Records contained in a dataset:
************

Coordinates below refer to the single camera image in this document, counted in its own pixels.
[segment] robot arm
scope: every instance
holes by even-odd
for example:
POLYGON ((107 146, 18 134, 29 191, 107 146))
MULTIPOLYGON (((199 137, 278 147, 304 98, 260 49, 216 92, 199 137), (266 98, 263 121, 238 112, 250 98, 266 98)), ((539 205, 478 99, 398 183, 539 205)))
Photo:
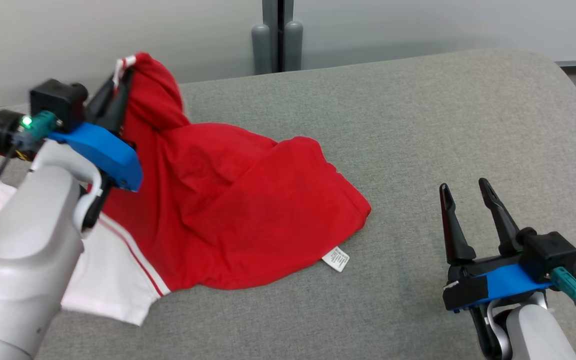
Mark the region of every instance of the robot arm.
POLYGON ((558 232, 519 230, 486 178, 479 187, 500 242, 498 256, 482 259, 466 242, 448 185, 439 187, 450 264, 446 310, 470 312, 487 360, 576 360, 546 302, 546 289, 562 290, 576 305, 576 248, 558 232), (502 306, 516 307, 494 315, 502 306))
POLYGON ((0 155, 32 160, 0 211, 0 360, 37 355, 110 190, 139 189, 137 153, 118 137, 126 84, 114 95, 109 80, 84 110, 85 88, 49 80, 30 92, 30 116, 0 111, 0 155))

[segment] white wall
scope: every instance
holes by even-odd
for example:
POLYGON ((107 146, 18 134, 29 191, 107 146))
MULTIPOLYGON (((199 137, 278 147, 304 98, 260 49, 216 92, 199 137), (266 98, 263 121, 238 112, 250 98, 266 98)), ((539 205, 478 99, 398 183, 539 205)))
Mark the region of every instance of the white wall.
POLYGON ((294 0, 302 68, 510 47, 576 60, 576 0, 294 0))
POLYGON ((0 105, 48 78, 94 91, 138 51, 179 82, 252 75, 260 23, 260 0, 0 0, 0 105))

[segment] gray fabric surface
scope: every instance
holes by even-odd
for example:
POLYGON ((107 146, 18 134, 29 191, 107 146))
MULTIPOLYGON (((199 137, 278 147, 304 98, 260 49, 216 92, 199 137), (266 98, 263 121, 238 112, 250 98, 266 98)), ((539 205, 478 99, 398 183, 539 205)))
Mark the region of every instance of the gray fabric surface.
MULTIPOLYGON (((479 256, 498 246, 482 176, 519 227, 576 245, 576 88, 541 55, 474 50, 182 90, 195 123, 320 142, 373 207, 341 245, 345 270, 319 262, 264 287, 179 291, 140 328, 62 312, 39 359, 482 359, 471 317, 442 302, 439 185, 479 256)), ((576 351, 576 308, 548 300, 576 351)))

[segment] teal cable connector
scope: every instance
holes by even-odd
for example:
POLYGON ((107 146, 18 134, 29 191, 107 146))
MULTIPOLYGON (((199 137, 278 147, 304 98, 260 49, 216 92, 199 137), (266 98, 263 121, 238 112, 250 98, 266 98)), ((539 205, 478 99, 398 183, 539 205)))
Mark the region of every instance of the teal cable connector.
POLYGON ((558 267, 550 274, 552 284, 566 294, 576 306, 576 278, 567 269, 558 267))
POLYGON ((57 122, 57 116, 46 110, 32 117, 23 116, 20 121, 23 131, 14 134, 13 144, 16 144, 20 151, 32 150, 41 139, 57 129, 57 122))

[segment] white label
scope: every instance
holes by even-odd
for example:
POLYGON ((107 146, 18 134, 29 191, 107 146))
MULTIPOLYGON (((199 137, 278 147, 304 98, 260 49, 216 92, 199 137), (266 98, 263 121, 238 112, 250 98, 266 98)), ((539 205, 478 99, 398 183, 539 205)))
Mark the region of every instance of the white label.
POLYGON ((324 255, 321 258, 326 264, 330 265, 332 269, 335 269, 338 272, 341 272, 348 264, 348 260, 350 256, 343 252, 339 246, 336 246, 334 249, 330 250, 329 253, 324 255))

************

__TASK BRIEF__. Please return all lines above in which the string "segment" is found.

__ANSWER TO THIS TASK__.
[segment] robot arm
[segment] white wall
[segment] gray fabric surface
[segment] teal cable connector
[segment] white label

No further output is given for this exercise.